Filter the records down to the lines that hold the word "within", and copy each of those lines.

########################################

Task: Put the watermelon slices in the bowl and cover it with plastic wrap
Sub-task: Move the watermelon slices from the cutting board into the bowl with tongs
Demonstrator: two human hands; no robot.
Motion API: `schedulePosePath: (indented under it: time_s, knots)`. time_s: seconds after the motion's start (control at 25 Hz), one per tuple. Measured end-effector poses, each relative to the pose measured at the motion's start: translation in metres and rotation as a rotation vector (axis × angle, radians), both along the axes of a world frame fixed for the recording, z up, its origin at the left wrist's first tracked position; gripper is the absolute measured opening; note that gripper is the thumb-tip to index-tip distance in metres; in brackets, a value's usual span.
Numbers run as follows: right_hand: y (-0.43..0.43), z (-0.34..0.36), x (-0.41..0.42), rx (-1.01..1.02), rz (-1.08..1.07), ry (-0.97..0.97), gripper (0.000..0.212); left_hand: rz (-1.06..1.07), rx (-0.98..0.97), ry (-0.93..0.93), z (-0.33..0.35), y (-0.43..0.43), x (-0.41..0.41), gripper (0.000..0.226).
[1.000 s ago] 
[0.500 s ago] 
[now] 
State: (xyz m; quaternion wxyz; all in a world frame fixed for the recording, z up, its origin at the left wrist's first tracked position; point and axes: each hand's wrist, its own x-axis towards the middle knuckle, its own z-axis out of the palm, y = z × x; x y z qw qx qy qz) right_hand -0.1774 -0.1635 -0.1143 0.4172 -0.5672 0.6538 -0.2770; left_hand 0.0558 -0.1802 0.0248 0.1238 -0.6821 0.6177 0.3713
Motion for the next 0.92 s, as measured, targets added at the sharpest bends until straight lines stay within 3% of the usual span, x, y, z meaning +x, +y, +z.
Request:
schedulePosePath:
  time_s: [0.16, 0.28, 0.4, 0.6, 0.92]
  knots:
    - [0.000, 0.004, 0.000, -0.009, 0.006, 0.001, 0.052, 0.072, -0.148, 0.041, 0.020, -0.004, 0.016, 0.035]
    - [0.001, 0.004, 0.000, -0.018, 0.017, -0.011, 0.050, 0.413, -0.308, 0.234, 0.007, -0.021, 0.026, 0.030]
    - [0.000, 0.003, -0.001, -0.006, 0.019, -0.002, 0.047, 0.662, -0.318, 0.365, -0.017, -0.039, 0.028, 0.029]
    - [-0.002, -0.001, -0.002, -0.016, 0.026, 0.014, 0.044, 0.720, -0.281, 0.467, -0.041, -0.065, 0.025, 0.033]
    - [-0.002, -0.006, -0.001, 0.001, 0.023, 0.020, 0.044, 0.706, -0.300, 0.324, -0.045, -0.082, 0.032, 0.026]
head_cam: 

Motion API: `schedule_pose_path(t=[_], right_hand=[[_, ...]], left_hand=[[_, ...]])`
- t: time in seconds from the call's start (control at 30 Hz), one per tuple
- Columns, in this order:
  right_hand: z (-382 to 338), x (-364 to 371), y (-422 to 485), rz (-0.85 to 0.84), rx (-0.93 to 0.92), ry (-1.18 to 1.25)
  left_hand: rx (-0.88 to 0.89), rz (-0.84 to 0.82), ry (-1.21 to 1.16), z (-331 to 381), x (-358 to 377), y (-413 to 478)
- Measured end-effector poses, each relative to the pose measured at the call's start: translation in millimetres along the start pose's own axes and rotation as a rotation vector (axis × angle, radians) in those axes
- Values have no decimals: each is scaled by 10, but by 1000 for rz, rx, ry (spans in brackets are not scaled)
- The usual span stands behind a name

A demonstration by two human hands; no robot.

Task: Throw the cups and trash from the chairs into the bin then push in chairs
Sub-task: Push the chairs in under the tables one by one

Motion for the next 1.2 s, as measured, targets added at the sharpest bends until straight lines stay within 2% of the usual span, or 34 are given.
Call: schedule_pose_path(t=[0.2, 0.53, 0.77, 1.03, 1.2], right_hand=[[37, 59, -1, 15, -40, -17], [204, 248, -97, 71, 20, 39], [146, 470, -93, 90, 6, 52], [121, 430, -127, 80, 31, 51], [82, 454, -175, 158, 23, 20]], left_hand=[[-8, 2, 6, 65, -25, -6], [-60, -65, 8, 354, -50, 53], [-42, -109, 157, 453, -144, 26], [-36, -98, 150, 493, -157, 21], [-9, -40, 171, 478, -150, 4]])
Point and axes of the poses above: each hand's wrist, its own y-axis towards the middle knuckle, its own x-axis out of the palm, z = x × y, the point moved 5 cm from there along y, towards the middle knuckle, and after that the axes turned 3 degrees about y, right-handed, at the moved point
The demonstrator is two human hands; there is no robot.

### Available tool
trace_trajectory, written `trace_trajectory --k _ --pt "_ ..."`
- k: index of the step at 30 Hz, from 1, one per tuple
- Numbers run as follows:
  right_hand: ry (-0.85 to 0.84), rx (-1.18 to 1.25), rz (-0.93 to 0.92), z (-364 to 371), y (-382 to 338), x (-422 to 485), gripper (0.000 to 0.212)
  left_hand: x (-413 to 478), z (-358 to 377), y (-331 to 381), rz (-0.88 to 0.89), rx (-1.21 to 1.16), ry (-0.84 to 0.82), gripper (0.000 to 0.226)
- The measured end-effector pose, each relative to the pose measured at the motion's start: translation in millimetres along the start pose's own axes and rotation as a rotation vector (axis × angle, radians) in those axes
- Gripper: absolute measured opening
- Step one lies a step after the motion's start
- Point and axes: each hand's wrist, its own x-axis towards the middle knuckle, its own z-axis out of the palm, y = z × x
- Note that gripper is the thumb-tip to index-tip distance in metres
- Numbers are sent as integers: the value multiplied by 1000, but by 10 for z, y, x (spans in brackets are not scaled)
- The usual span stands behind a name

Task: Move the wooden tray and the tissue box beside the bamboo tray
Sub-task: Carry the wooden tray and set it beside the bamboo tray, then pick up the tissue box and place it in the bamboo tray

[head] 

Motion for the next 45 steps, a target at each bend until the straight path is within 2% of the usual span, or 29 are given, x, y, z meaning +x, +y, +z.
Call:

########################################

== WRITTEN RESPONSE ==
Motion for the next 0.92 s, as measured, targets added at the sharpest bends until straight lines stay within 3% of the usual span, x, y, z meaning +x, +y, +z.
Motion for the next 1.2 s, as measured, targets added at the sharpest bends until straight lines stay within 2% of the usual span, or 34 are given.
Motion for the next 45 steps, a target at each bend until the straight path is within 2% of the usual span, or 29 are given, x, y, z meaning +x, +y, +z.

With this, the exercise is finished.